How to use Mastodon's RSS feed as a source for a (static) blog

Sun Jan 19 2020 00:00:00 GMT+0000 (Coordinated Universal Time)

If you publish to Mastodon, you can publish stuff further by parsing the RSS feed of your account.

The naïve and quick way of doing this is to just parse the RSS and create one file (or two if there is an attachment) per item and bam, done.

Edits

However what if an item has been edited? The way Mastodon deals with this is to delete the old item and issue a new one with a new guid.

If your blog is going to stay consistent with this, it has to delete the old item as well. Ok, easy-peasy, just delete files that are not in the RSS feed. But wait, maybe older files are not anymore covered by the RSS feed. Feeds often limit their contents either to a maximum number of items or to newer items only.

So the code has to detect if an item on disk is missing from the feed, but also check if the file is new enough that it ought to be covered by the feed.
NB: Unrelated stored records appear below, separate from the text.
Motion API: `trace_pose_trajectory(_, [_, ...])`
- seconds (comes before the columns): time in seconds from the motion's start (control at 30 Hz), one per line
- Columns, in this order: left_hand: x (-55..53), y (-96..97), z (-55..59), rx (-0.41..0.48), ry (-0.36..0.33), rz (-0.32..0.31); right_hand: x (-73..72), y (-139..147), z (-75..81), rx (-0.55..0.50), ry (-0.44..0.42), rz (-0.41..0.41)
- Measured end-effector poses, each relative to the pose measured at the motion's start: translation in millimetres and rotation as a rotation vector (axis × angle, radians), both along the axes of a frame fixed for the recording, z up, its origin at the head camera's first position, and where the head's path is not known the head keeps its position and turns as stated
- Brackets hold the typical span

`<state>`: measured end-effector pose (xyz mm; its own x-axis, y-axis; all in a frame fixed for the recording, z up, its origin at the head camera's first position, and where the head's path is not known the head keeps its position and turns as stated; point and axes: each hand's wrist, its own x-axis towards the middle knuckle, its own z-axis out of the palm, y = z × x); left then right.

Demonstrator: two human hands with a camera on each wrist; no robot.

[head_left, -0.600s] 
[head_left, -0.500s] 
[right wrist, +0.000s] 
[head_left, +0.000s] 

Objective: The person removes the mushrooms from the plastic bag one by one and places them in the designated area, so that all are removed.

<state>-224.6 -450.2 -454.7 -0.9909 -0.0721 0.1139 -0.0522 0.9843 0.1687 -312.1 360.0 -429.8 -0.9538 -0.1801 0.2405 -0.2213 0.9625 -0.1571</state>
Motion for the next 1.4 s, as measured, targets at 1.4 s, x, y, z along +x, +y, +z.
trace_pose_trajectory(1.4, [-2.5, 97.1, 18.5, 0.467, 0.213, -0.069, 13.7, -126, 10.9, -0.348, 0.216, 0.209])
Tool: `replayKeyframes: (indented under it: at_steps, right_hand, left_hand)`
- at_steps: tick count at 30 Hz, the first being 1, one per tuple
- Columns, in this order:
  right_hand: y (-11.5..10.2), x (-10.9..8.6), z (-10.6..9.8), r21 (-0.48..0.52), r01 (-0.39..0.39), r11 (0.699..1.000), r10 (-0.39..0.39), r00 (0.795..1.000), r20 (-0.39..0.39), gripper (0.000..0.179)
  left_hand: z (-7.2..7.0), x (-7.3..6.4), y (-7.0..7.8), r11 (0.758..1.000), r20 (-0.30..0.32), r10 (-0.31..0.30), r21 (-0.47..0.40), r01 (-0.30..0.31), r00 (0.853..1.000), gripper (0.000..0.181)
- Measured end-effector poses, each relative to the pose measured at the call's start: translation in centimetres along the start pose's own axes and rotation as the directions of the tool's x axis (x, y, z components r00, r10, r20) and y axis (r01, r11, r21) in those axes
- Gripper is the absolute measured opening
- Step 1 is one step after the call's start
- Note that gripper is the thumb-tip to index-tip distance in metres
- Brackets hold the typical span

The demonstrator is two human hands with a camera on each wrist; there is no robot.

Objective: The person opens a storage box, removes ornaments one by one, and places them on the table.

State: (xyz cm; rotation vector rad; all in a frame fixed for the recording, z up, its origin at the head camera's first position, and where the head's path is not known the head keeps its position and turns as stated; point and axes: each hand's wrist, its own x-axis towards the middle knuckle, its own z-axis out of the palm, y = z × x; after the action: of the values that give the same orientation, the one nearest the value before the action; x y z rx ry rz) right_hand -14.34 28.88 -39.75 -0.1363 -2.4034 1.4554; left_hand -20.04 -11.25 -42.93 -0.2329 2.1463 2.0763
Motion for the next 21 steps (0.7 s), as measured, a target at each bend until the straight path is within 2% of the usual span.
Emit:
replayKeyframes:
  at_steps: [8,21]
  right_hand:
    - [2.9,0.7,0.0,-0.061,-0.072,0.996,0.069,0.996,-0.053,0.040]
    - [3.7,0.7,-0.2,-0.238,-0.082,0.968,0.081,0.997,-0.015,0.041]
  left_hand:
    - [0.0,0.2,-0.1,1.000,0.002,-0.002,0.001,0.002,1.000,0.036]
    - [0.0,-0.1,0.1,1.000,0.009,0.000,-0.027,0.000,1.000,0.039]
That can be done by checking if the file is older than the last item in the feed, in which case we should probably keep the file.

Timestamps

But how do you get info on what timestamp the file has? It must have been stored in connection with the file, it could be in the front matter, it could be in a separate index file or it could be encoded into the file's filename.

If you put it into a separate file, one needs the info in that to be consistent with the files, i.e. one needs to do it in an atomic way. Too much work!

If you put it into the front matter of a file, then all files must be opened and read. So the easiest thing seems to be to put it in the file name. Then as the feed is loaded, you can check for the oldest item in the feed, and disregard all files whose filenames indicate an older creation date than that.